The required output is the lines below from the line containing "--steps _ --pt" to the line containing "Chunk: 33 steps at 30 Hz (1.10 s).", inclusive, retyped exactly. No other lines belong in it.

*INFORMATION SUPPLIED*

⁂

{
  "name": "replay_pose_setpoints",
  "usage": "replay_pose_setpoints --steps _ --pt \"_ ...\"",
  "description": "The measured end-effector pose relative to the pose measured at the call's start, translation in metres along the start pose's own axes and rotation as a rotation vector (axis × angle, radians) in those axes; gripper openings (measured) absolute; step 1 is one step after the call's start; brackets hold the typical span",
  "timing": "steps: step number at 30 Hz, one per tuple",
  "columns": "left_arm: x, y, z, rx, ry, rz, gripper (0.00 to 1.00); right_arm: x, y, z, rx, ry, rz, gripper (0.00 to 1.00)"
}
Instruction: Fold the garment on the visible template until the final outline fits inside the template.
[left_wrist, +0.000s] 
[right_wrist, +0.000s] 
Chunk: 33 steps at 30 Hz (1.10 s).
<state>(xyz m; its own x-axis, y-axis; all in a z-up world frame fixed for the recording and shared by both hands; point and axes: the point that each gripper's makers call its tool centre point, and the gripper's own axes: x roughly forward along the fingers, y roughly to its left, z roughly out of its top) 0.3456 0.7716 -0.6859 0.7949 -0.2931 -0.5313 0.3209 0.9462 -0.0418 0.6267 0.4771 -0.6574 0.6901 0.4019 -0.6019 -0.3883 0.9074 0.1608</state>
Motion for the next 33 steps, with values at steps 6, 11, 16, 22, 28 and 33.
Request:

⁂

*TASK RESPONSE*
  "usage": "replay_pose_setpoints --steps _ --pt \"_ ...\"",
  "description": "The measured end-effector pose relative to the pose measured at the call's start, translation in metres along the start pose's own axes and rotation as a rotation vector (axis × angle, radians) in those axes; gripper openings (measured) absolute; step 1 is one step after the call's start; brackets hold the typical span",
  "timing": "steps: step number at 30 Hz, one per tuple",
  "columns": "left_arm: x, y, z, rx, ry, rz, gripper (0.00 to 1.00); right_arm: x, y, z, rx, ry, rz, gripper (0.00 to 1.00)"
}
Instruction: Fold the garment on the visible template until the final outline fits inside the template.
[left_wrist, +0.000s] 
[right_wrist, +0.000s] 
Chunk: 33 steps at 30 Hz (1.10 s).

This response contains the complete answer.